Mutual funds that beat the market

Discussion in 'Economics' started by AshanD, Oct 1, 2007.

  1. AshanD

    AshanD

    ...consistently. I keep hearing that the market beats around 90% of the funds so I am wondering if that last 10% is a bunch of one year wonders or not.

    Do long term performers exist? I'm talking about 10-20 year track records where the fund outperformed the market consistently (doesn't have to be every year though)
     
  2. The problem with your request is that mutual funds have extremely large and crafty marketing departments that are very good at manipulating the numbers. While I was a broker/advisor, I was amazed at what passed NASD approval.

    Some 'tricks of the trade':
    > Have a bad fund? Just get rid of it. Have it gobbled up by another fund and make that bad history just disappear.

    > Have a great fund? Highlight the years where the fund did well and make sure those numbers are everywhere.

    > Have a fund that had ONE great year? No problem either - show the 'cumulative' return assuming you owned the entire year that the fund did well. And if need be, you can always merge this fund with another, but still keep the returns when the fund was good.

    > Always make sure the numbers you are looking at are net/net - net of ALL possible fees, including the 'hidden' fees such as trading fees, 12b-1 fees, add'l compensation arrangements with brokerage firms to sell your stuff, etc.

    In the end, I realized by the time I left the brokerage firm that the overwhelming majority of people would do much better in ETF's.

    I know that doesn't directly answer your question, but I think it does. While there are some gems out there, many are closed and/or have high minimums. And many are in fact one hit wonders.
     
  3. Mutual funds "are" the market. So they can't beat themselves. Now factor in transaction costs like commissions, management fees, and operating costs, and instantly most funds perform less than the market.
     
  4. A financial adviser at a financial advisor's convention in San Diego told me that American Funds is one such fund, but isn't available to the general public, not sure how BS it is or not.
     
  5. MGJ

    MGJ

    I enjoyed the attached .pdf presentation by Cohen of the Harvard Business School. Slide 5 (reproduced below) is apropos of this discussion.

    [​IMG]
     
  6. American Funds is just a fund company, like Fidelity and Vanguard. The only stipulation is that American Funds are ONLY sold through brokers, which means you will pay a commission to buy them. American Funds are one of the better groups out there, but not sure how many of their funds consistently beat the markets as the OP asked.

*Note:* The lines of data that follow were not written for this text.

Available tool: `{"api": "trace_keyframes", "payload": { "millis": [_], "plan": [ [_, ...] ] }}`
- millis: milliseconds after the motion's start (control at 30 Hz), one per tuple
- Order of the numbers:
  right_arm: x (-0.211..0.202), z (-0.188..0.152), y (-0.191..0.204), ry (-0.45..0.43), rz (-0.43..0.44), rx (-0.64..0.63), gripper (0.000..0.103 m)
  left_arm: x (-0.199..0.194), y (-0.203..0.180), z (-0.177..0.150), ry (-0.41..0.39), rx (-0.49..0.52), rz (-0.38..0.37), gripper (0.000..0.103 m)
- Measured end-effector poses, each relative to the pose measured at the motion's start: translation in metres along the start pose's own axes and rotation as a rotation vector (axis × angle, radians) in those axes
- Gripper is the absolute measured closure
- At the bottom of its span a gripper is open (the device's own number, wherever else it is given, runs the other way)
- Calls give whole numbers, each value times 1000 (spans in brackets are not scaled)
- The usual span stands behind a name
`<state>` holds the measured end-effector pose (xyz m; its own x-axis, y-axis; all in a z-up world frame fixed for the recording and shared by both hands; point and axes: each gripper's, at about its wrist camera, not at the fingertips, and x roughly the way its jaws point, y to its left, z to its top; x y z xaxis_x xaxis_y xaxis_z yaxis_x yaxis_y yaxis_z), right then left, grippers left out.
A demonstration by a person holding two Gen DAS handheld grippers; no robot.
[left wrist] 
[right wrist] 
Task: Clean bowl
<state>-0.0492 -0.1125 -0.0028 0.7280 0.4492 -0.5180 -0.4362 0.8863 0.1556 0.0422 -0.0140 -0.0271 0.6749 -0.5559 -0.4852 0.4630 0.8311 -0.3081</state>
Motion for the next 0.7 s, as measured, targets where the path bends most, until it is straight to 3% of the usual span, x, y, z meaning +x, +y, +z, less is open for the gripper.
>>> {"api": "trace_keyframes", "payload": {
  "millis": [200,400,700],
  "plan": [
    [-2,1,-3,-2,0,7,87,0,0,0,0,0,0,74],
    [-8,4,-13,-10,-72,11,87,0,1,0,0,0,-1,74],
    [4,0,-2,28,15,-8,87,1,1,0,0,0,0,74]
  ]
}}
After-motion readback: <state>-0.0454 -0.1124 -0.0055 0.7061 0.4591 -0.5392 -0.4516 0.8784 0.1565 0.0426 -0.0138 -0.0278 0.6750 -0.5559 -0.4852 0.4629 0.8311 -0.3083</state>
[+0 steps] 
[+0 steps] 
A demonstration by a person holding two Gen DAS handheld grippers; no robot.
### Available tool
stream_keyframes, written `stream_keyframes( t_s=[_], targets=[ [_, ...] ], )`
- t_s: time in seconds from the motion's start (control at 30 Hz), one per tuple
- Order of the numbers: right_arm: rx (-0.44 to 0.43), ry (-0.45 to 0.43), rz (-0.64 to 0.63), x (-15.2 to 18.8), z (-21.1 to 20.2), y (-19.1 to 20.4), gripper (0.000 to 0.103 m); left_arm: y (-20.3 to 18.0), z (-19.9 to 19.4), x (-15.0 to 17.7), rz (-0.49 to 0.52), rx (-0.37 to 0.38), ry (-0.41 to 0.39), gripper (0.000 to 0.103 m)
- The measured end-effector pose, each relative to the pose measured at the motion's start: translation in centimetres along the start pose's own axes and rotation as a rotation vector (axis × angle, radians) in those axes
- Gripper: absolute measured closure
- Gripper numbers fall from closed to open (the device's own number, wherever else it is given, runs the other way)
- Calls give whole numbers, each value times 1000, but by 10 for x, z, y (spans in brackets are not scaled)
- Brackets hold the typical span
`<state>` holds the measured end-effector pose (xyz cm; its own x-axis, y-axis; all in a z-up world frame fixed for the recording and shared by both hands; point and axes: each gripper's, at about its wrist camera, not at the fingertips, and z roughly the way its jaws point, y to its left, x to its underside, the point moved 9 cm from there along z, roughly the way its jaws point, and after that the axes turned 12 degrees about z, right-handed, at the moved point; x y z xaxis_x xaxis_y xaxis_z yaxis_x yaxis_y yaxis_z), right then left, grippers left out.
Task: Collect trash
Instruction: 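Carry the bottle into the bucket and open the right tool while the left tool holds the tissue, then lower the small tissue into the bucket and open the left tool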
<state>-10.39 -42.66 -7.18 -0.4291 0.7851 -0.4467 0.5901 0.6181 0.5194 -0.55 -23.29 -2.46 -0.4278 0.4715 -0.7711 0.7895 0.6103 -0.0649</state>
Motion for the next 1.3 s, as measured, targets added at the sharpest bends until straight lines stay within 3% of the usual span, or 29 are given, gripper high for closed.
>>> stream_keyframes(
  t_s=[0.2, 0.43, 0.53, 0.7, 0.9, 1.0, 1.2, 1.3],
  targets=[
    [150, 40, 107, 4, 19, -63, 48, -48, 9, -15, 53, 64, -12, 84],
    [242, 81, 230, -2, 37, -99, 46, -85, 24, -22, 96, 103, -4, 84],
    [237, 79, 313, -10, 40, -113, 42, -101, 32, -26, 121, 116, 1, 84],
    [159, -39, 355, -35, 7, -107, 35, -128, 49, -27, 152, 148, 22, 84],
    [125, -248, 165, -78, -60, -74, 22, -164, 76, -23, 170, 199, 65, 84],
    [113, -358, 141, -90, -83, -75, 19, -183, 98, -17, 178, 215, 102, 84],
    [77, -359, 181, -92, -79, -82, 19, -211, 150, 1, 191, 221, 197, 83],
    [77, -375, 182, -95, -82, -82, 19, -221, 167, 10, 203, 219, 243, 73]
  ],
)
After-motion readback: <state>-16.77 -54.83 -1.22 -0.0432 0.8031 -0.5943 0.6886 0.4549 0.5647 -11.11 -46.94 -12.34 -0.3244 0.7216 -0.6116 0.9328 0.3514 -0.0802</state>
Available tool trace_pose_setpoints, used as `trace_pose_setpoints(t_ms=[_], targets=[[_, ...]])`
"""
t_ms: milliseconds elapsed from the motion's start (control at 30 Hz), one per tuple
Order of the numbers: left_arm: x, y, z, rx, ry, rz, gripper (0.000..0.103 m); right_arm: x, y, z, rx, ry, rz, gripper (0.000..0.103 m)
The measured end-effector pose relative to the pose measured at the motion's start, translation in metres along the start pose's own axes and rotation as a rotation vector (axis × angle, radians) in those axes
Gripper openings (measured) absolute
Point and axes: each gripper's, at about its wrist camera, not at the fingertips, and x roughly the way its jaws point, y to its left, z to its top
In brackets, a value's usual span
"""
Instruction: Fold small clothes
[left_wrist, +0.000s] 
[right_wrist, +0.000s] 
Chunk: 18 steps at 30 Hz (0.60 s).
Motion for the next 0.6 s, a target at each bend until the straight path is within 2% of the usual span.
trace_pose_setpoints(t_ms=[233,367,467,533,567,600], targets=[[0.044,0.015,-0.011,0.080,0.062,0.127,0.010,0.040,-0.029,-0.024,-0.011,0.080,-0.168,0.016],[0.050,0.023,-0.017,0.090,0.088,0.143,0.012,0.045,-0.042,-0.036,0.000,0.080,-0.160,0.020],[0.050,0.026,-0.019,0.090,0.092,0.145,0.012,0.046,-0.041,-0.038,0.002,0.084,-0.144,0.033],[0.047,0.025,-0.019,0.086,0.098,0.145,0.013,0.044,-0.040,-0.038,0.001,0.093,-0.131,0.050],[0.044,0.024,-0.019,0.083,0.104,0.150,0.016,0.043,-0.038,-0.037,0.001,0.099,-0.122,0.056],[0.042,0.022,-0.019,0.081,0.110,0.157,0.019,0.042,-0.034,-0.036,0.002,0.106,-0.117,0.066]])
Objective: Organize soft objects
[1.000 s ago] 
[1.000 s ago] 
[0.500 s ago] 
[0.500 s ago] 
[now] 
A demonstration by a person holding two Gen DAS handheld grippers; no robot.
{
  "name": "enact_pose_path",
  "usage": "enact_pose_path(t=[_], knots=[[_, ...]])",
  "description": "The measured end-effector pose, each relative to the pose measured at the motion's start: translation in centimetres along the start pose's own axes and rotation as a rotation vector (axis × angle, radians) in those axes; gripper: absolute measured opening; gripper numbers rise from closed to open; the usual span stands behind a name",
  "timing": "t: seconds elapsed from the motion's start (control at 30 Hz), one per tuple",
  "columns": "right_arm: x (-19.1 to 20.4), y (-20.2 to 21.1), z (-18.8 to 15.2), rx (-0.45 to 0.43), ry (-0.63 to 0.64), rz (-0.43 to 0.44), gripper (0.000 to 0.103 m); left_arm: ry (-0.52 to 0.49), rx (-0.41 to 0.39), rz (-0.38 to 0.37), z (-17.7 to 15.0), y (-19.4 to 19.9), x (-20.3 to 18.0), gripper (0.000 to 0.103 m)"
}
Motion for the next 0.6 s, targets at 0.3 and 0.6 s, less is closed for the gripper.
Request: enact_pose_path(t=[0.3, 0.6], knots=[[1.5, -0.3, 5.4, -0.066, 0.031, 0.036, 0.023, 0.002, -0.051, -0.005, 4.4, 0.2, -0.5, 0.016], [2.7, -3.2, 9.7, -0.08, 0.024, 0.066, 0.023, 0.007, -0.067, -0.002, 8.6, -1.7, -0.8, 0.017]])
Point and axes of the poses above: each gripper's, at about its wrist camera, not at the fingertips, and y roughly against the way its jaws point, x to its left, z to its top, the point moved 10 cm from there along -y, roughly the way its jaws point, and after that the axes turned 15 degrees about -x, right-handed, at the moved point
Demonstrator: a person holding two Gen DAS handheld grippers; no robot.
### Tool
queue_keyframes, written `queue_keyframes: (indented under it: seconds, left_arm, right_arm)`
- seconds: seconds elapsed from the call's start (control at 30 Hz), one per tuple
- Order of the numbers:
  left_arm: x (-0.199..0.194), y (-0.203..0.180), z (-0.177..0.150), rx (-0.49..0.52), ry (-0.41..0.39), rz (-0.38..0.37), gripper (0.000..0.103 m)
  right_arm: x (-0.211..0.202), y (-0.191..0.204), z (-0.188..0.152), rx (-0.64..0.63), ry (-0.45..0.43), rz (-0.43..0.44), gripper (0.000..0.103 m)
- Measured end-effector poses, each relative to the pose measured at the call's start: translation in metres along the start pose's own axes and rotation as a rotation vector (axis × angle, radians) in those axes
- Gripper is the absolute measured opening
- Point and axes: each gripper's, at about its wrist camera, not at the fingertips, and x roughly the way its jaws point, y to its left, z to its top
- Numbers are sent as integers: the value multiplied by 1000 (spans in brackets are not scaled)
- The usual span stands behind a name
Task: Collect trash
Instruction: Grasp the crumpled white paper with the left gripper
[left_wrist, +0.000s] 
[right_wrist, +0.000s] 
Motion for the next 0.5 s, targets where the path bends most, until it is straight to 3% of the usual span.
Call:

    http://www.americanfunds.com/default-home.htm

    There's the site for more info. Just keep in mind you will pay some sort of broker commission IN ADDITION to the other fees and expenses.
     
  7. MGJ - that's a really interesting post there, thanks for sharing. That's what I was going after but didn't have the file in front of me.
     
  8. For long term investing you can't beat index funds; low mgmt costs and portfolio turnover also help keep taxes low, another hidden cost of mutual funds. Vanguard pioneered low cost index funds, equivalents are also offered by fidelity.

    To follow is a moderate risk well diversified Vanguard index fund/etf portfolio.

    (40%) vtsax - emulates wilshire 5000 broad domestic
    (05%) vtmsx - emulates russell 2000 small cap
    (10%) veusx - western europe, not true index but close
    (05%) vpacx - pacific, again not true index but close
    (25%) vbtlx - broad bond fund - 5% return, good for bond allocation
    (05%) vwehx - corporate bond exposure
    (05%) vnq - reit fund, not doing well lately
    (05%) vwo - good etf emerging markets
     
  9. hw - good mix there and when I was a broker, I would have allocated to the same type of combo.

    Since becoming much more active in the day-to-day moves however, I'm not so sure that a 'properly' balanced mix of funds is best in the long run. Like you said, the reit fund is not doing well and there's a few others that are just ok. I would suggest monitoring the corresponding ETF and incorporate some TA to find the best funds. And if that's the case, I would just stick with the ETF over the fund.
     
  10. This is why, for over 10 years, we have been preaching ETF's at our college investment-type classes. No sense in paying a mutual fund manager to underperform the market, when you can buy any aspect of the market these days. Market goes up, you make money...if it goes down, you lose money...but you don't make less or lose more as with the funds.

    Brownsfan has it right in the beginning of his first post.